Research Program:
The eye presents a unique objective lens through which direct histologic-level observations can be possibly made of neural, glial and vascular tissue in a living human subject. Unfortunately, this special objective lens has a lot of aberrations. Consequently, imaging of retina and optic nerve in the living eye is of surprisingly poor quality. Our research focuses on developing advanced retinal imaging technology that overcomes the defects of the eye to facilitate study of the retinal structure and function in the living mammalian eye at cellular, subcellular and even molecular level, with the promise leading to improved understanding and treatment of human retinal diseases.

The major vehicle taking us to our goal is adaptive optics scanning laser ophthalmoscopy (AOSLO), which is an advanced imaging modality of two-pronged technologies, as indicated by the name, adaptive optics (AO) and confocal scanning laser ophthalmoscope (cSLO). The cSLO is the imaging conductor, which operates with the identical principle of the confocal microscope. AO, was originally designed for compensating the wavefront aberrations caused by the atmospheric turbulence in astronomical imaging, is employed to correct for eye' aberration, allowing in-vivo images of unprecedented resolution and contrast, as shown in the figure. AO is the imaging synergizer.

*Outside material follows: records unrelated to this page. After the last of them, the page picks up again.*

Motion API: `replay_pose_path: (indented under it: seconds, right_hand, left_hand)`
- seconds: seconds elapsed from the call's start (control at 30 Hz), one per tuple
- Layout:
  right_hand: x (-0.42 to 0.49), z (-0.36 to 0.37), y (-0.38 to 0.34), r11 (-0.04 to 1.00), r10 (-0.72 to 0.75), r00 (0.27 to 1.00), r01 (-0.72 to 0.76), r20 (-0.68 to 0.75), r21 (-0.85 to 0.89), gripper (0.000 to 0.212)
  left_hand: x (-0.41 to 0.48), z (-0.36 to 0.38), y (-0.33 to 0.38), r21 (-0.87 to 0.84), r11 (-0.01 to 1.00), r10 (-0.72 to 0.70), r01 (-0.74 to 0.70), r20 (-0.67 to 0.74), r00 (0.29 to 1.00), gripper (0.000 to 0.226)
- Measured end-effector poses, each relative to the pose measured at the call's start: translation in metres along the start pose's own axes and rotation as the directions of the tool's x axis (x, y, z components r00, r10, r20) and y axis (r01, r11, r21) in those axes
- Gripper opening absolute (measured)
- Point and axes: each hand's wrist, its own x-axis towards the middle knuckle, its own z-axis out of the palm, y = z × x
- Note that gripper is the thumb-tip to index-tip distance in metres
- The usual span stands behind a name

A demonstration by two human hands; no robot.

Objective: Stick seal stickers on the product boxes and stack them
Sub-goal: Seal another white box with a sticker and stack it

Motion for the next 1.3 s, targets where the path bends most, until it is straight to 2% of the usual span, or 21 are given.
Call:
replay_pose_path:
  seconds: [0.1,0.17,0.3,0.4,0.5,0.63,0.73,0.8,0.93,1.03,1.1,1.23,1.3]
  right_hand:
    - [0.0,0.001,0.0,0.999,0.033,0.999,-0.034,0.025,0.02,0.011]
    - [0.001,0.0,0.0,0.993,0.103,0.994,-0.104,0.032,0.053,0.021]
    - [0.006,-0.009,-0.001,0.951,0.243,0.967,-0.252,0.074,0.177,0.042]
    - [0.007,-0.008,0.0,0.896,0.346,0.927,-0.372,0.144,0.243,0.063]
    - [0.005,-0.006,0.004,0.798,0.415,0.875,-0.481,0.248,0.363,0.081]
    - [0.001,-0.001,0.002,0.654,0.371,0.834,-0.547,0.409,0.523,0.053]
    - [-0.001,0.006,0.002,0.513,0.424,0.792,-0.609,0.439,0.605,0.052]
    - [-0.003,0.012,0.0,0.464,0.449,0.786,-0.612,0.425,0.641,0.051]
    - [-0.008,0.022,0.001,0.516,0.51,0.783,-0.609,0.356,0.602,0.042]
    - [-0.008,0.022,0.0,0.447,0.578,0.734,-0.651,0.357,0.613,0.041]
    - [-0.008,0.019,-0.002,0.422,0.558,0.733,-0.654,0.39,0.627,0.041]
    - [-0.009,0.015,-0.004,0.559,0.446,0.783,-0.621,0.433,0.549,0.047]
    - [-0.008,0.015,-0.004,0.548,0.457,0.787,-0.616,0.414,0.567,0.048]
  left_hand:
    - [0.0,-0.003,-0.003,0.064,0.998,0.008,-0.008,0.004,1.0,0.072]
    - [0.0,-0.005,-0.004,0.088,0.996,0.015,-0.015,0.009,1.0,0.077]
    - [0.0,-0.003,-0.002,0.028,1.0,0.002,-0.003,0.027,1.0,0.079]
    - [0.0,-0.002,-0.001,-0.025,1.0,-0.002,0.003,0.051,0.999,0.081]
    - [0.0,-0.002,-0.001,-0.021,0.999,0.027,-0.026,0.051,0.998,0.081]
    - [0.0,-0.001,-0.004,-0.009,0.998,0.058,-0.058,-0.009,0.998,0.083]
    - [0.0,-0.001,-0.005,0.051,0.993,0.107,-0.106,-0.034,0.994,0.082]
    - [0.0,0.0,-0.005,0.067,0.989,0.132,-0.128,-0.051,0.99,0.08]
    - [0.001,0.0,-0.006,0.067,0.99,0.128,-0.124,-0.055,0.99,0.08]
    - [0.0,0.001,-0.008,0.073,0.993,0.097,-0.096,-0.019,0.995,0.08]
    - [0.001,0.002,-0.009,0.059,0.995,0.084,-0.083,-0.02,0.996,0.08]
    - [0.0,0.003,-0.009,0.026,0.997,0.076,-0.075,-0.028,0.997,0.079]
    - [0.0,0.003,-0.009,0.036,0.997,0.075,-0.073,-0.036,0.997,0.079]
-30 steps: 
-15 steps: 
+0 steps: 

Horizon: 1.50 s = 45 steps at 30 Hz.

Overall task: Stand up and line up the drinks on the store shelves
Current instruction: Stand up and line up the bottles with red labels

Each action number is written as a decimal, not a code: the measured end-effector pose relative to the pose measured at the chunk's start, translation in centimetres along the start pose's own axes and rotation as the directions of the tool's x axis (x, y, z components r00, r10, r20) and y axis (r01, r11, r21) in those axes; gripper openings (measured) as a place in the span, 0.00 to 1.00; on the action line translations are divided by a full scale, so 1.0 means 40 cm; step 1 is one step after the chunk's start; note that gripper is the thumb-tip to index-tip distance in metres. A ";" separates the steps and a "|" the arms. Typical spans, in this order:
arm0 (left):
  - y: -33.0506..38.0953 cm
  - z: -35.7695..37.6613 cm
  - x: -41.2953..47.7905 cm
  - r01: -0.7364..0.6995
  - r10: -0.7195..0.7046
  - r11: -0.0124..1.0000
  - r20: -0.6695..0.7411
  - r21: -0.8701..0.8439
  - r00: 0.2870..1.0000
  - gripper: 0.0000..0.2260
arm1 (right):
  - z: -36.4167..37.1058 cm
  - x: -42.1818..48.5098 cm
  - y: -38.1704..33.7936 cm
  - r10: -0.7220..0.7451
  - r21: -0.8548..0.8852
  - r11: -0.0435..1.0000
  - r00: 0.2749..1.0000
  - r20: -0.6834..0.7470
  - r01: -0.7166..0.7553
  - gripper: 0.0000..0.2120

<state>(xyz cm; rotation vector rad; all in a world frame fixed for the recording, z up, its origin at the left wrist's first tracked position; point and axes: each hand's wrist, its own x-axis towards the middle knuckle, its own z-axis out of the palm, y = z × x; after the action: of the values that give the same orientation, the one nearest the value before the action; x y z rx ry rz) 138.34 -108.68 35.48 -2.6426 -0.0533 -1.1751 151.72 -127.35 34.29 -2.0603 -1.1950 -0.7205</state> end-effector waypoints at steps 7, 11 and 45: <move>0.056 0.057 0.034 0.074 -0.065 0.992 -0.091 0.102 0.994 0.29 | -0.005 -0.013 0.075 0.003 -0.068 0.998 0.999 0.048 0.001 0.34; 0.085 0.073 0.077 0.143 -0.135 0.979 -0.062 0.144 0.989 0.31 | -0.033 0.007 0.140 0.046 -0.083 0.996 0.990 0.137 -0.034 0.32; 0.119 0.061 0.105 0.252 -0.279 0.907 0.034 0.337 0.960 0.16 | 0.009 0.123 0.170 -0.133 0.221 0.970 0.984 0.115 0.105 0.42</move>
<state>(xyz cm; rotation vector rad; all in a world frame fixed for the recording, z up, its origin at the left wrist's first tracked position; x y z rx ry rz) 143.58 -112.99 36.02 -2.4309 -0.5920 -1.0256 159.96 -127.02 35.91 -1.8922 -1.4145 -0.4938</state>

The left is a single frame taken before AO correction but after the best correction of defocus and astigmatism with trial lenses; the middle is a single frame taken after AO correction, and the right is a image registered from a set of 10 AO-corrected frames. These images were taken from a retinal location about 1° from the fovea center. The field of view is 1.2°, or approximately 360 microns on one side. (Zhang, Y., Poonja, S., Roorda, A., Opt. Lett., 31, 1268-1270, 2006)

AOSLO reveals fine retinal structure characteristics in the diseased human eye such as cone coverage, cone spacing and RPE cells, etc. By control of the intensity of the scanning light beam, the AOSLO can directly project clear visual stimuli with well defined size, structure and intensity onto the retina. Further by tracking the retinal movement, the AOSLO can reliably deliver and keep the stimulus on a single foveal cone transversely in real time. This function significantly facilities microperimetry, functional retinal imaging, psychophysics and high precision electrophysiology studies at single cellular level.

The AOSLO is an excellent platform for incorporating other imaging modalities such as OCT, fluorescence, dark field and high resolution retinal functional imaging to achieve multifunctional and multispectral in-vivo 3-D retinal imaging at the cellular level. With such a system, our basic research targets on small animal imaging for disease models. With the development of the large field of view AOSLO, our patient-oriented research aims at open angle glaucoma (OAG), age-related macular degeneration (ARMD) and other retinal degenerations. We will also study other common medical and neurologic conditions such as hypertension, diabetes, multiple sclerosis (MS), and Alzheimer's disease. Meanwhile, we explore adaptive optics synergized advanced microscopy such as confocal fluorescence imaging, structured illumination and point spread function engineering techniques in histological study of the post mortem retinal tissue, and transfer these methods in imaging of living animal retina and eventually the living human retina.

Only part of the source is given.